Far beyond what I could have asked or imagined!!
For the last two years, God has asked me to surrender my fears to him.  He continues to show me what it looks like to walk in freedom.  He continues to show me - much through Christina’s story - that He is the author of my life.  He is sovereign.  That means … He has the whole picture.  And although I am not facing a brain tumor, I don’t have the control or knowledge of when my last breath will be. I don’t have the comfort of knowing how it all ends up for my children.   And the only true peace, is the peace that Jesus brings.  If I am surrendering as Christina did - all of my questions and fears and doubts - that is when the unexplainable joy comes.  The joy that only Jesus can bring in the midst of hardship.  And that is the blessing.  And when I am pressing into Jesus, the fears of this world fade away.  When I actively trust in His word, I can exhale slowly.  I am so thankful I don’t have to figure all of this out.  I don’t have to be anyone or anything other than what God has called me to be. I am responsible for today.  This moment.   Christina did not passively wait for all of this to come to her.  She fought for it. Continually.  Lord, may this be true in my life as well.  
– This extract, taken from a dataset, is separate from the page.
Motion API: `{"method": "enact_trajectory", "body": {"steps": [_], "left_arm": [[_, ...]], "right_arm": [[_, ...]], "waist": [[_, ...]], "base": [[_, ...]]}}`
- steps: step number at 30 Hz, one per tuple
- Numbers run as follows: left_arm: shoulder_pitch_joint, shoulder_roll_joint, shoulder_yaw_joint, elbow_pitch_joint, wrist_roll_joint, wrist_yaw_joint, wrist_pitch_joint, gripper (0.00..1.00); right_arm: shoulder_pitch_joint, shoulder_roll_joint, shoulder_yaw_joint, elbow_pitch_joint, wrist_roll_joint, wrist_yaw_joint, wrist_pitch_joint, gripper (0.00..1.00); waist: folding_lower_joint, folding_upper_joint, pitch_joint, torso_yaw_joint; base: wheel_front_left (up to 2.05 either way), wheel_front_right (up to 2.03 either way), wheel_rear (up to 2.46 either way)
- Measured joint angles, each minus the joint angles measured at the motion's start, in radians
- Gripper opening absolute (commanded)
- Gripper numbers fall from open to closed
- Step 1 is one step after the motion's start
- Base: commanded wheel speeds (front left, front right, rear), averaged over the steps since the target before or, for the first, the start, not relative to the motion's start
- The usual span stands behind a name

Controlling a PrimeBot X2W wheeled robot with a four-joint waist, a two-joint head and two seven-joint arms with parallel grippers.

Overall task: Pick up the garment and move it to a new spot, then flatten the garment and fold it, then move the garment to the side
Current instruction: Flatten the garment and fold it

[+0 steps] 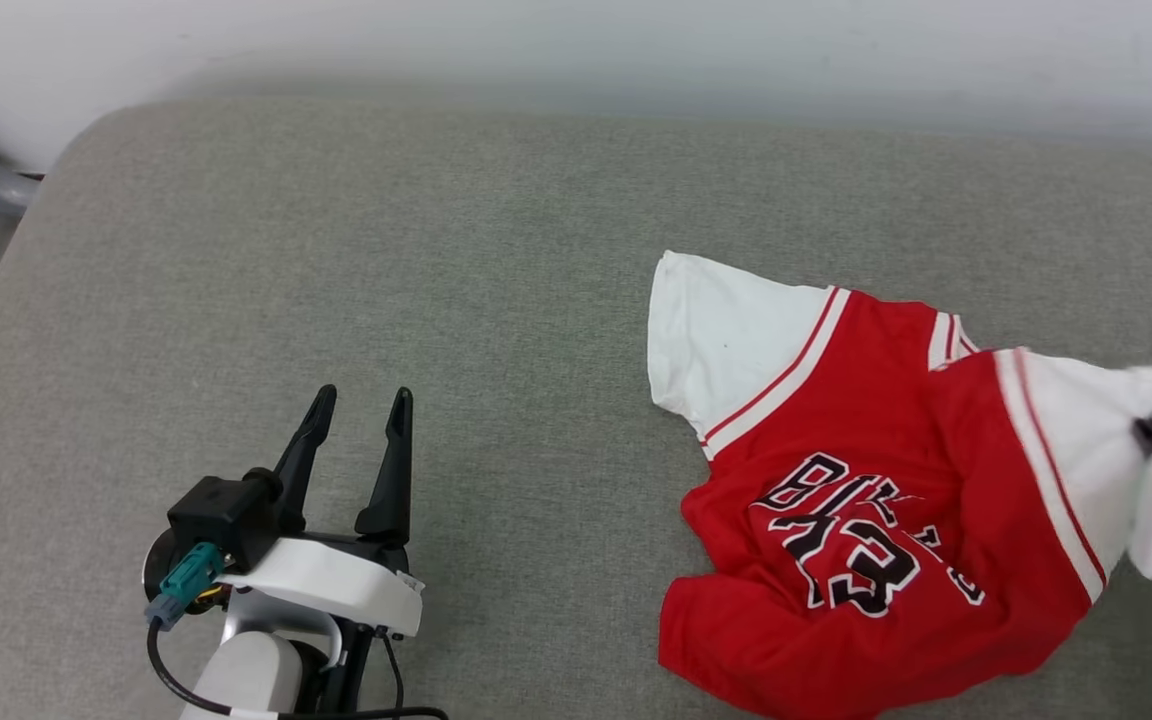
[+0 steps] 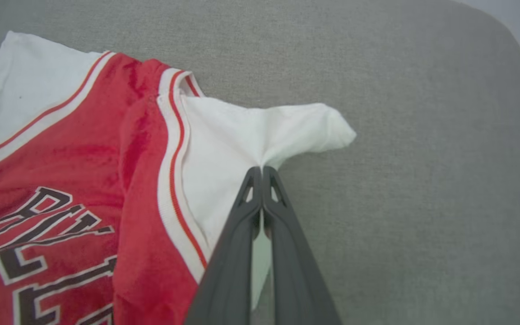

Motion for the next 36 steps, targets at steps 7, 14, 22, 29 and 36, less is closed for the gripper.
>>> {"method": "enact_trajectory", "body": {"steps": [7, 14, 22, 29, 36], "left_arm": [[0.001, -0.001, 0.003, -0.004, 0.003, -0.003, 0.0, 1.0], [0.006, -0.003, 0.005, -0.002, 0.006, -0.005, -0.001, 1.0], [0.03, -0.003, 0.0, 0.011, 0.01, -0.006, -0.001, 1.0], [0.058, 0.005, -0.003, 0.018, 0.012, 0.011, 0.012, 1.0], [0.062, 0.036, 0.001, 0.003, 0.021, 0.03, 0.046, 1.0]], "right_arm": [[0.155, 0.071, -0.176, -0.044, -0.026, 0.0, 0.005, 0.0], [0.202, 0.153, -0.242, 0.06, -0.021, 0.0, -0.114, 1.0], [0.201, 0.179, -0.257, 0.059, -0.072, 0.0, -0.373, 1.0], [0.245, 0.193, -0.18, -0.023, -0.11, 0.0, -0.587, 1.0], [0.302, 0.195, -0.047, -0.121, -0.101, 0.0, -0.677, 1.0]], "waist": [[-0.0001, 0.0, -0.007, -0.025], [-0.0001, 0.0, -0.013, -0.036], [-0.0001, 0.0, -0.054, -0.035], [-0.0002, 0.0, -0.106, -0.038], [-0.0002, 0.0, -0.136, -0.039]], "base": [[0.0, 0.0, 0.0], [0.0, 0.0, 0.0], [0.0, 0.0, 0.0], [0.0, 0.0, 0.0], [0.0, 0.0, 0.0]]}}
Every day, may I surrender my life to you.  May I surrender my children.  Will you fill me with a spirit of power and love and self-control.  “There is no fear in love, but perfect love casts out fear.” 1 John 4:18.  Thank you Lord, that you give us these gifts.  They were not available just to Christina, but to all of us.  

And if you’re wondering ….  those questions and doubts I shared …… God has given and blessed abundantly.  Beyond my wildest imagination. 

My heart in sharing all of this, is to encourage you (and myself) that joy and peace in this broken world is attainable through our Lord, Jesus Christ.  That He is our bridge to peace and joy.  Oh, how I desperately want to live this way!  And thank you Jesus, for  Christina’s example in living this way.  Full abandon.  Nothing wasted.  All for His glory.